While I use the word “start-up” to describe these companies, don’t make the mistake of thinking they’re not a threat just because they haven’t been in the past (there was a time when nobody had heard of Uber, AirBnB, Handy…etc) during competitive analysis initiatives. For perspective, Uber has raised $1.5B of VC money and AirBnB has raised $794M.
These companies are fast, pose a real threat and have changed your competitive landscape. As far as funding, most of these start-ups will receive VC money and will be given one assignment under the following context — to disrupt your big, slow, outdated clunky enterprise business.
Your enterprise is a target, and you’re being hunted by a brand new foe.
So why is Dispatch here?
So why is Dispatch here and what do we care about?

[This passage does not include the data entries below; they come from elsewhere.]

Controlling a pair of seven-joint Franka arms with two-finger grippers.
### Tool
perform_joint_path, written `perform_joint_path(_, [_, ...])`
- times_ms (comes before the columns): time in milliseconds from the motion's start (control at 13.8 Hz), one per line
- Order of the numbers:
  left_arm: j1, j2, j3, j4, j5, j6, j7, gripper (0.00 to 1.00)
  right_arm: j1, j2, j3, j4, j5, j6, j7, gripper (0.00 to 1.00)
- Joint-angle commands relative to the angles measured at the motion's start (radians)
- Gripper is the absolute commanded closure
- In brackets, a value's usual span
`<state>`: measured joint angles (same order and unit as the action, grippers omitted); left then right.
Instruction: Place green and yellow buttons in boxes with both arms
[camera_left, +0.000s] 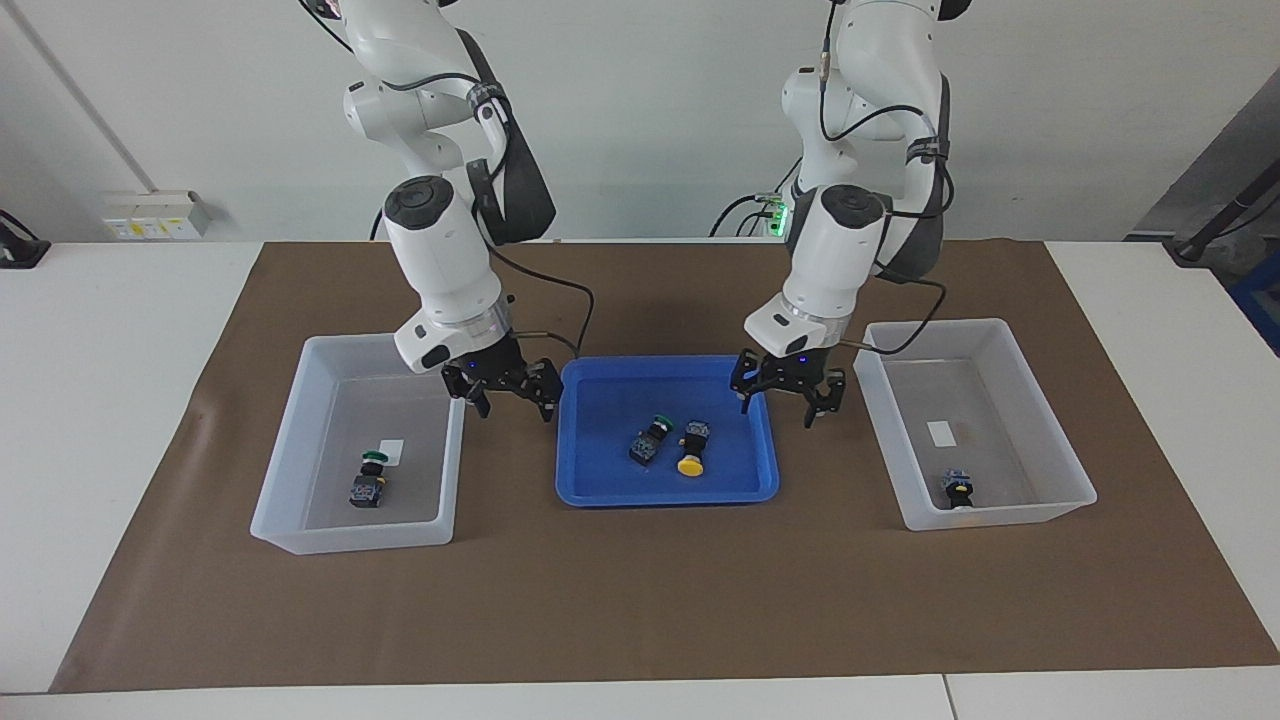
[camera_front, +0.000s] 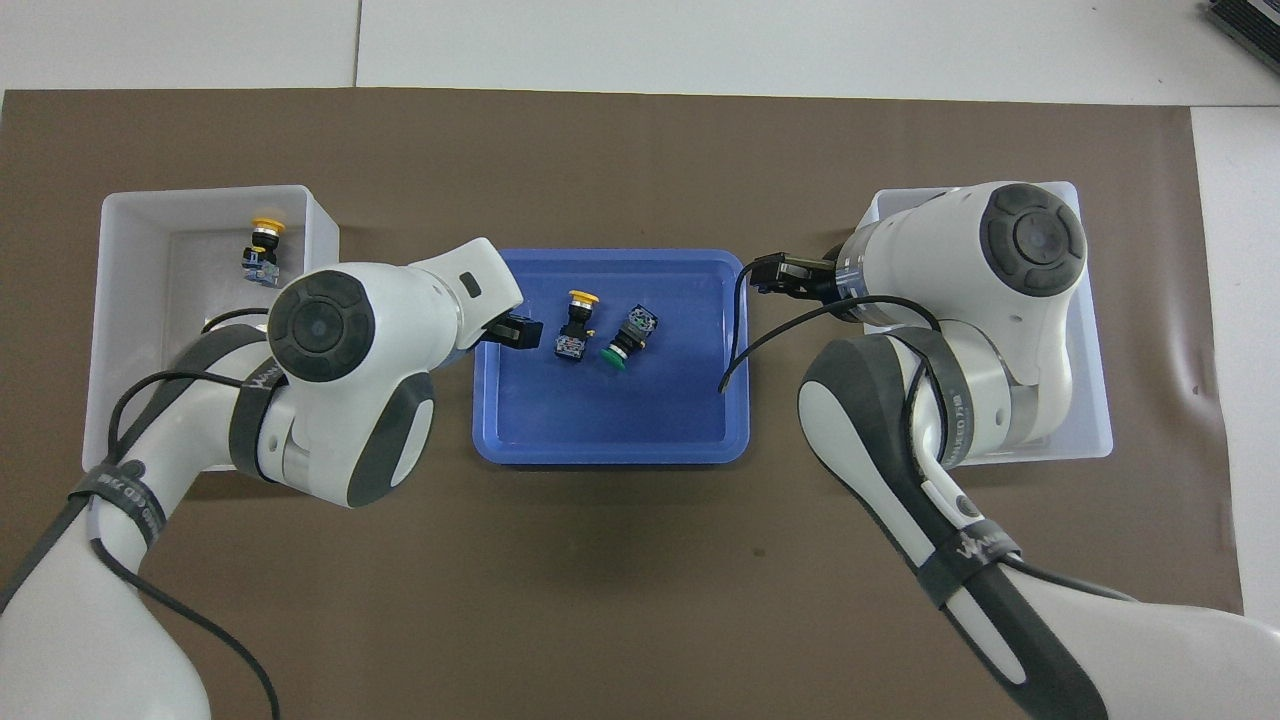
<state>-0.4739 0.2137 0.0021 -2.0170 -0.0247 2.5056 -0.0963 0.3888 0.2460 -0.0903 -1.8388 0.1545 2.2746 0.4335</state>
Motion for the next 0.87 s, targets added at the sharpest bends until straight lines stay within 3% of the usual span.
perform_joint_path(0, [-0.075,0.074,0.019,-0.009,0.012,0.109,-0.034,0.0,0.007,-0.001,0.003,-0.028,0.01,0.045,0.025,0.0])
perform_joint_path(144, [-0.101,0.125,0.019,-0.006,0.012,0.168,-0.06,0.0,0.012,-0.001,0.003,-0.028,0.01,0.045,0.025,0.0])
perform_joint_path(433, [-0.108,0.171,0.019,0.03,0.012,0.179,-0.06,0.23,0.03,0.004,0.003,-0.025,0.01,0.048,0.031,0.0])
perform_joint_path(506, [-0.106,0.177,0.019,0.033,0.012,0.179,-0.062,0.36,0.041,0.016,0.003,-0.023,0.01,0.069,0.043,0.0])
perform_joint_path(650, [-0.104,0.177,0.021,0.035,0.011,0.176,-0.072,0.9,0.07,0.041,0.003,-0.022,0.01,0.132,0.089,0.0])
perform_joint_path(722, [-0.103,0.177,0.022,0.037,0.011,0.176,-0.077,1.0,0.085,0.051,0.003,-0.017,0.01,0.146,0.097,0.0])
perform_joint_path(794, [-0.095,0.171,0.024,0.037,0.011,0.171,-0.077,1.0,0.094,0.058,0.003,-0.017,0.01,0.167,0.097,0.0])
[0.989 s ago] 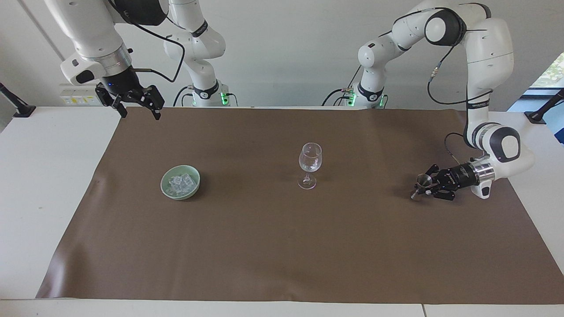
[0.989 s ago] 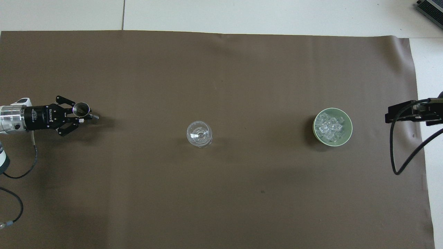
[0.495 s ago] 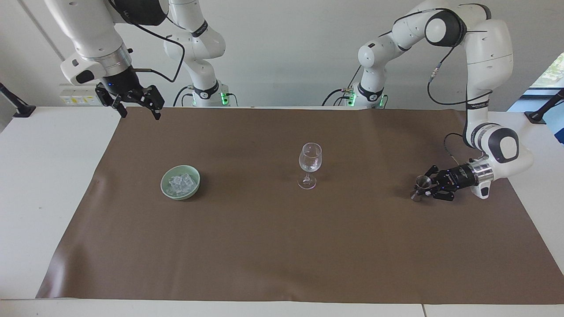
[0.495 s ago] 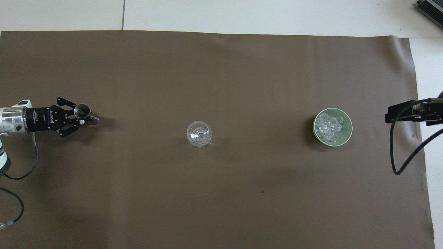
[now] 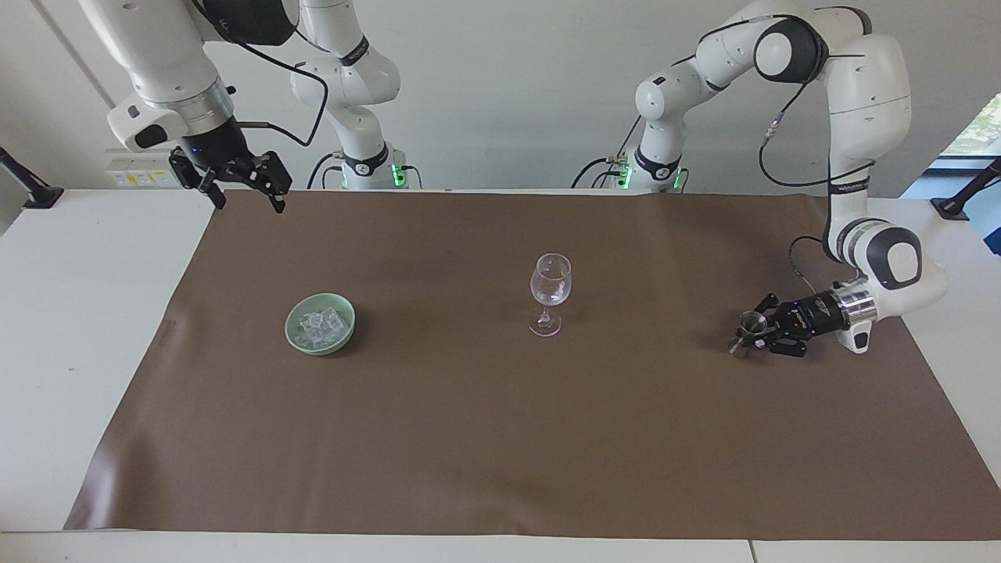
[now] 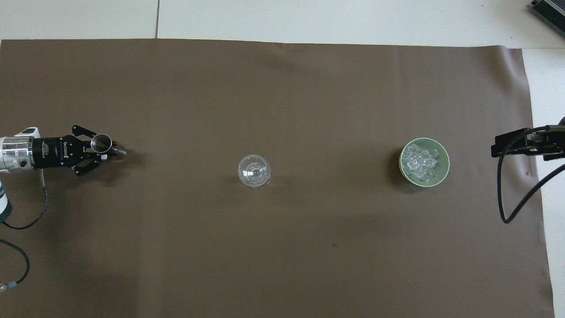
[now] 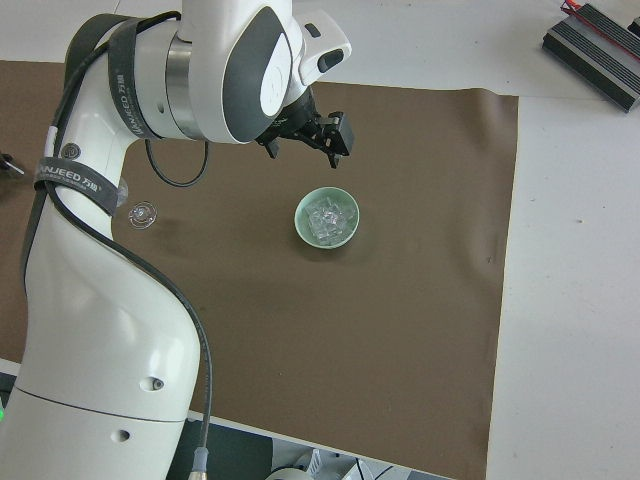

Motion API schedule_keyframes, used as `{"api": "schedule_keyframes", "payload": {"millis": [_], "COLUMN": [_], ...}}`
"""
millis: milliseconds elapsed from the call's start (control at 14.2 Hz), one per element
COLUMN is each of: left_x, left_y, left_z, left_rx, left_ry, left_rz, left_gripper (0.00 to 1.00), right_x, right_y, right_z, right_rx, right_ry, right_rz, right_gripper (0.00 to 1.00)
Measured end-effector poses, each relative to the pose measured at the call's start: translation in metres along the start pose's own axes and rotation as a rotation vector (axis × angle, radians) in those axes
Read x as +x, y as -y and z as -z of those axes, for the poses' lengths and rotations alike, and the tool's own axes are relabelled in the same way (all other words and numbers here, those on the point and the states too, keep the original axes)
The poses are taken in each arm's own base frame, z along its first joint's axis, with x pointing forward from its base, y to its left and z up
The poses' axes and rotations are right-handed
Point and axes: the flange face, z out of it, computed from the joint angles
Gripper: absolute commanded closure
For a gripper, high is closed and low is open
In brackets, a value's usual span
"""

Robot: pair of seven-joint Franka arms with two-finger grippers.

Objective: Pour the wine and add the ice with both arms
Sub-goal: 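Lower the jigger onto the mat with the left gripper, then open the left gripper off the silver jigger and withdraw it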

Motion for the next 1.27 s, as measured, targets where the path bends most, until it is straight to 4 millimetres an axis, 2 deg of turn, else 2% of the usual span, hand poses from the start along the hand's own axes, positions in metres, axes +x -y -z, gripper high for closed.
{"api": "schedule_keyframes", "payload": {"millis": [141, 283, 495, 707, 919, 1272], "left_x": [0.002, 0.002, 0.003, 0.006, -0.002, -0.035], "left_y": [0.001, 0.001, 0.0, 0.001, -0.004, -0.022], "left_z": [0.002, 0.002, 0.011, 0.03, 0.042, 0.067], "left_rx": [0.004, 0.008, 0.016, 0.023, 0.044, 0.096], "left_ry": [-0.01, -0.014, -0.04, -0.074, -0.099, -0.167], "left_rz": [0.0, -0.001, -0.011, -0.023, -0.063, -0.182], "left_gripper": [0.61, 0.4, 0.27, 0.0, 0.0, 0.0], "right_x": [0.0, 0.0, 0.0, 0.0, 0.0, 0.0], "right_y": [0.0, 0.0, 0.0, 0.0, 0.0, 0.0], "right_z": [0.0, 0.0, 0.0, 0.0, 0.0, 0.0], "right_rx": [0.0, 0.0, 0.0, 0.0, 0.0, 0.0], "right_ry": [0.0, 0.0, 0.0, 0.0, 0.0, 0.0], "right_rz": [0.0, 0.0, 0.0, 0.0, 0.0, 0.0], "right_gripper": [0.0, 0.0, 0.0, 0.0, 0.0, 0.0]}}
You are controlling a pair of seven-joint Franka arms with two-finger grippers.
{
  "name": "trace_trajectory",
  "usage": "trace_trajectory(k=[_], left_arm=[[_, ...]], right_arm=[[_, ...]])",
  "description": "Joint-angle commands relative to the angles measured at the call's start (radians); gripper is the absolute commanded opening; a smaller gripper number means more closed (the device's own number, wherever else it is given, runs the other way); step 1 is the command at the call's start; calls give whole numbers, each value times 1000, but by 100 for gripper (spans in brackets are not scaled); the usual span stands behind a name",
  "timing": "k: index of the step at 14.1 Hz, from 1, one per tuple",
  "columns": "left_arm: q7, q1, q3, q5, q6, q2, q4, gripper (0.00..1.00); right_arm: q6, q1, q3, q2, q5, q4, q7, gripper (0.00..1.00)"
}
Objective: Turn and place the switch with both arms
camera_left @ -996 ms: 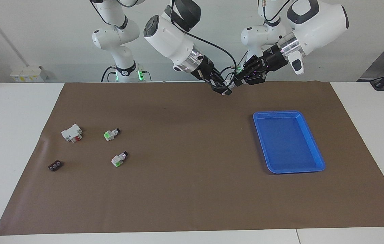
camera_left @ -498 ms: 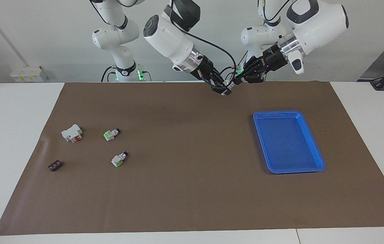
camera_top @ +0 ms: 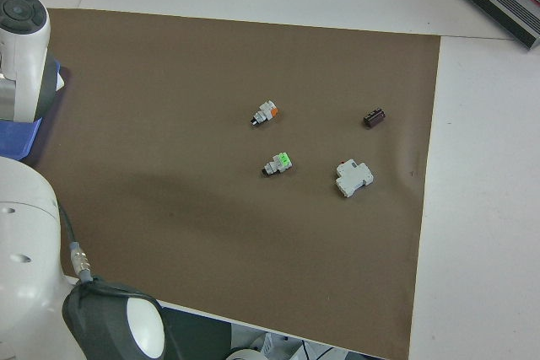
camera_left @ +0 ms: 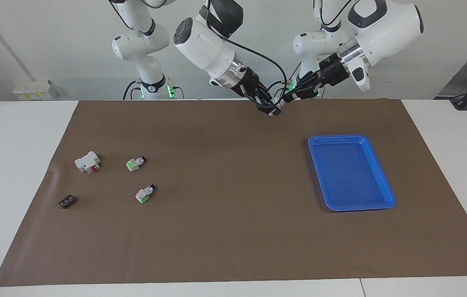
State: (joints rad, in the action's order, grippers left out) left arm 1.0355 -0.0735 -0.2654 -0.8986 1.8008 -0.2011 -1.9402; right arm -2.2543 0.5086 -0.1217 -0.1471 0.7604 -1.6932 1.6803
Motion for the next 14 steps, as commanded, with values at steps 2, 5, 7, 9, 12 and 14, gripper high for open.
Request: trace_trajectory(k=[2,5,7,9,12,14], left_arm=[[-211,11,-20,0,2,-18,-6,0],[-450,40,-18,0,-3,-20,-8,0],[-591,47,-18,0,-8,-20,-8,0],[-719,49,-20,0,-12,-20,-10,0],[-955,63,-18,0,-17,-21,-13,0],[-1046,63,-18,0,-32,-21,-11,0]], right_arm=[[15,-4,-4,11,-18,1,12,0],[15,-4,-3,11,-19,1,12,0],[15,-4,-3,11,-19,1,12,0],[15,-4,-3,11,-24,1,12,0],[15,-4,-4,15,-26,1,12,0],[15,-4,-3,15,-26,1,12,0]])
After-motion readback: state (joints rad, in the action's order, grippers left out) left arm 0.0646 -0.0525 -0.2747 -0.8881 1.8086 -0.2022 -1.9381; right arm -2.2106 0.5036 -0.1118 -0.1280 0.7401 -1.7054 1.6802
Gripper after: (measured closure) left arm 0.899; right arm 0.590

First we have a supreme appreciation for “Uberfying things”, and our mission is to help companies apply the concept of “on-demand” to as many things in life as possible.
Second, we care about simplifying. I’ve started multiple companies before Dispatch and each one required a sizeable amount of capital (over $1B collectively) to get off the ground. With Dispatch, however, once the need was identified, we were able to build immediately, gather data and see people’s reaction almost instantaneously.
As an enterprise, you know that the following critical changes are needed in order to compete in the on-demand services market and deliver exceptional customer experiences:
- Visibility into your employee workforce and network of third party contractors
- Customer feedback and relationship management
- Ease of booking and scheduling
- Allowing your customers to track providers in real-time
- Billing & payments
And that’s why we’re here.
Thank you
With support from amazing investors like Ray Lane and Mark Goldstein, who helped solidify our vision and roadmap, as well as Salesforce Ventures, Promus Ventures, GrandBanks Capital, LaunchCapital and Kima Ventures, we were able to quickly attack the market need and roll out our solution. The past year has been an exciting one to say the least, and we are proud to unveil the first-to-market platform for enterprises to Uberfy their existing business processes and join the on-demand economy. Our platform is easy to implement, offers seamless integration to existing systems, and is completely customizable. We are happy to say we are on our way to revolutionizing the ‘last mile’ of home service.